Revenge of the Lobotomite [TL/DR warning]
As a player of FNV, I have both spared and destroyed the Think Tank, during the numerous times I have completed OWB.
In the fan-fiction I'm writing, the Courier is determined to put them down. In the excerpt quoted below, which is a flashback, he gives his reasons, and describes his methods.
Link: https://www.fanfiction.net/s/14560369/10/Back-to-the-Madre
(n.b. for better reading on that site, I suggest toggling for the narrow text column, and adjusting font size. Also, their site can be a bit buggy sometimes--nothing an FNV player can't cope with, though :-) )

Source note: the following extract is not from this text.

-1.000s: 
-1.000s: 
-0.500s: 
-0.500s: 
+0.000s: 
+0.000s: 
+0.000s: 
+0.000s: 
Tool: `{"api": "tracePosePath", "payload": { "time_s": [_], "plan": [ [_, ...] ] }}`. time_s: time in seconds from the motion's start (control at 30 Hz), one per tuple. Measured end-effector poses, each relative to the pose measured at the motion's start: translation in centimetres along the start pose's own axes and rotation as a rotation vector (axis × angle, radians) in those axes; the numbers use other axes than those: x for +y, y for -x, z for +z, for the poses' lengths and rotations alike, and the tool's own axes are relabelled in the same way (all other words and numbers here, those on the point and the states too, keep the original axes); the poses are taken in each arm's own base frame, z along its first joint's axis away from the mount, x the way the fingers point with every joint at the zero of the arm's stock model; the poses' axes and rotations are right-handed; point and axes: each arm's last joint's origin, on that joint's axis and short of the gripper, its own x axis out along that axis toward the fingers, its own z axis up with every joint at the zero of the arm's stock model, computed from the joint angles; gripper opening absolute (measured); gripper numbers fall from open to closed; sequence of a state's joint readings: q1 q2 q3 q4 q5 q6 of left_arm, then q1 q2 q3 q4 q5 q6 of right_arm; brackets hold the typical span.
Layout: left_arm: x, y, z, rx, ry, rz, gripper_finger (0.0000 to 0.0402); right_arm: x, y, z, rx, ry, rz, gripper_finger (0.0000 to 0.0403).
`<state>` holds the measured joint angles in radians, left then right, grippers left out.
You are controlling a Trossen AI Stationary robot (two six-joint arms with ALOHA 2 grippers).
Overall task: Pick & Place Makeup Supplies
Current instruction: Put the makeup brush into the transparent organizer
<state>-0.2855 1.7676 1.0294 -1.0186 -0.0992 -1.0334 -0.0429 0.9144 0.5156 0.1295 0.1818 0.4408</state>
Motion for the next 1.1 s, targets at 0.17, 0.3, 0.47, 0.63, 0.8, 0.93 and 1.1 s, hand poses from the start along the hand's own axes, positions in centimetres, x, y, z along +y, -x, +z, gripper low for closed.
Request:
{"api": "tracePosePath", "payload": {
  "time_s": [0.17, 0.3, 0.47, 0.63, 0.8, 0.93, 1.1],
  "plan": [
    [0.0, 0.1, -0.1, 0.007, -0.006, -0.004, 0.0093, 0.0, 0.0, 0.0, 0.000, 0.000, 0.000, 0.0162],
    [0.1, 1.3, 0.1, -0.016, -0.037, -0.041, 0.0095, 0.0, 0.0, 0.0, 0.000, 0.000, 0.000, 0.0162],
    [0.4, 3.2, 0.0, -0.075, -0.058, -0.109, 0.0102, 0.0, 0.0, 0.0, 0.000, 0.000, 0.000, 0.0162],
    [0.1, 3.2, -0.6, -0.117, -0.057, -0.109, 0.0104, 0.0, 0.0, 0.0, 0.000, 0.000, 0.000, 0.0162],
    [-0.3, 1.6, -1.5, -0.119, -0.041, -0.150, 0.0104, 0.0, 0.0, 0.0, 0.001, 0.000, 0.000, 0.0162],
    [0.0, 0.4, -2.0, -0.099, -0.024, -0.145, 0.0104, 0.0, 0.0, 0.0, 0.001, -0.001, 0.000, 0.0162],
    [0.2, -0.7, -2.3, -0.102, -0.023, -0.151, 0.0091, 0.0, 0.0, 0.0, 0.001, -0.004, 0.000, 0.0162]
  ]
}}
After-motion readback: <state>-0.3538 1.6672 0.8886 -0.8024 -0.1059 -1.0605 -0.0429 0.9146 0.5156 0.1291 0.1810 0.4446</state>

>I might have conquered Big Mountain, but soon I was reminded that I did not control this place. Others were in occupation. The Think Tank had been extinguished altogether, but many of their creations laboured on. Among them were my fellow Lobotomites-the ones not lucky enough, as I had been, to have had Benny operate on them, before Dr. Dala.

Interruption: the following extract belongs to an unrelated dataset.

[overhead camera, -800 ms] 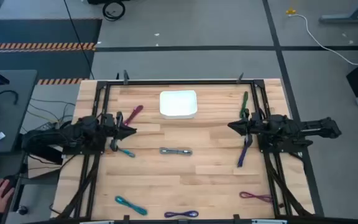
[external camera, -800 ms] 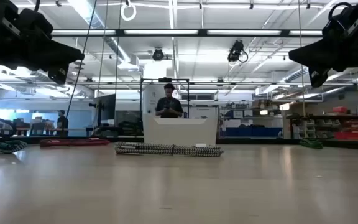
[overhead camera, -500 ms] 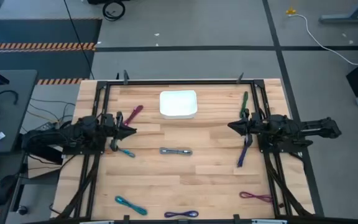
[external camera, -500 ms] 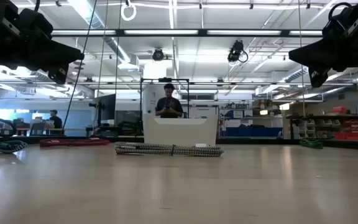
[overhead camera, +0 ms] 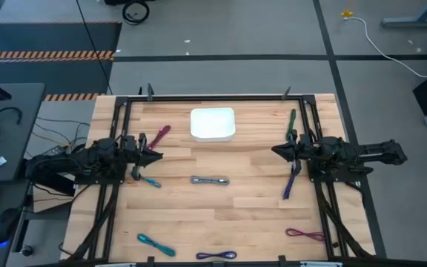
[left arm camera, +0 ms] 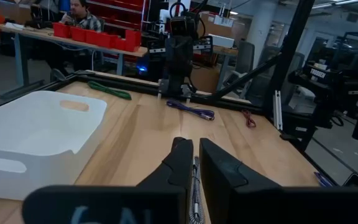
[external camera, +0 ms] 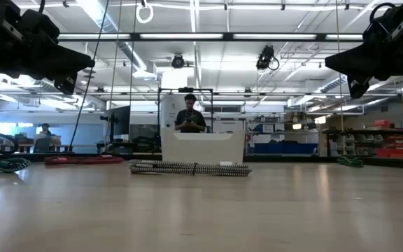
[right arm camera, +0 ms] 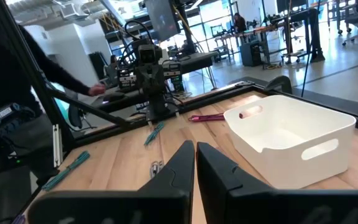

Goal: Pick and place USB-C Cables

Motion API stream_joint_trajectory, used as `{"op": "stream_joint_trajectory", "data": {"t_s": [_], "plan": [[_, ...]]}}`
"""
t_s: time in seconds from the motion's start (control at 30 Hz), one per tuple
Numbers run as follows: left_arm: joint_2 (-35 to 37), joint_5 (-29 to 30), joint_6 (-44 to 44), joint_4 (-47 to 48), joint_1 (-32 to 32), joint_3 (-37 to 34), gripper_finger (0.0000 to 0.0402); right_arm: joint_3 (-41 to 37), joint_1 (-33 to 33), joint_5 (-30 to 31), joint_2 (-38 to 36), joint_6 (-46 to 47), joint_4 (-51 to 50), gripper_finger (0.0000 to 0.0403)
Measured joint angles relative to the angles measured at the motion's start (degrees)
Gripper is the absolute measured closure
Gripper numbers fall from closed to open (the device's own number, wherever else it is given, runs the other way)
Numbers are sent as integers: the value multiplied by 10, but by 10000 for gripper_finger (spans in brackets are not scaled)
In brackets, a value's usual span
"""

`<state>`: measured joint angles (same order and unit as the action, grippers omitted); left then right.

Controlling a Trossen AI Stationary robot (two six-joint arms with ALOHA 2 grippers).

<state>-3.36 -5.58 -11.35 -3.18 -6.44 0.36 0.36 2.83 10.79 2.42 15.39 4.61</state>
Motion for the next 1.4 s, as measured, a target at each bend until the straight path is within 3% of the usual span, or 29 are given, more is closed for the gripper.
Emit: {"op": "stream_joint_trajectory", "data": {"t_s": [1.4], "plan": [[0,0,0,0,0,0,371,0,0,0,0,0,0,380]]}}
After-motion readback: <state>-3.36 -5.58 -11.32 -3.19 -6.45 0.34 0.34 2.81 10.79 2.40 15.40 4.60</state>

>Countless were the victims of the Think Tank's thoughts, yet those scientists had never done half of what they'd thought of doing. That morning, half a dozen more of their brainchildren had come to the Dome's vicinity, to protest their defects.
>I persisted in my sunny optimism, and shot them all in the head. Christine's rifle, scoped and silenced, made it easy. They fell without noticing, and the mechanical hum of the Empty went on undisturbed.
>I casually inspected the bodies, rifling through their effects, as I have done to my own victims, countless times.
>I used to tell myself that a Lobotomite's life had ended under Dala's electric scalpel, long before the soulless "skinvelope" ever crossed my path, and dropped in my crosshairs.
>But the Harmonicas I find in their pockets, and the Toy Cars, and the Teddy Bears, all propose a different theory. Lobotomites have their amusements, and also their beliefs, far beyond the ken of their defunct makers, the Think Tank. Proof lay in the Cuckoo's Nest, where the Lobotomites have dedicated an altar, to their vengeful Toaster-God.
>It takes a field specialist, like me, to make such discoveries. So I no longer tell myself that I'm not killing people, when I kill Lobotomites. I only tell myself that I try to make it quick.
>For the mad scientists of the Tank, though, I had not made it quick. I had allowed every one of those fuckers ample time to think-and Think!-about what was being done to them. A life can flash by in an instant, but these people had worked for centuries, so I gave them more than an instant, just to make sure that their reflections were not unduly cut short.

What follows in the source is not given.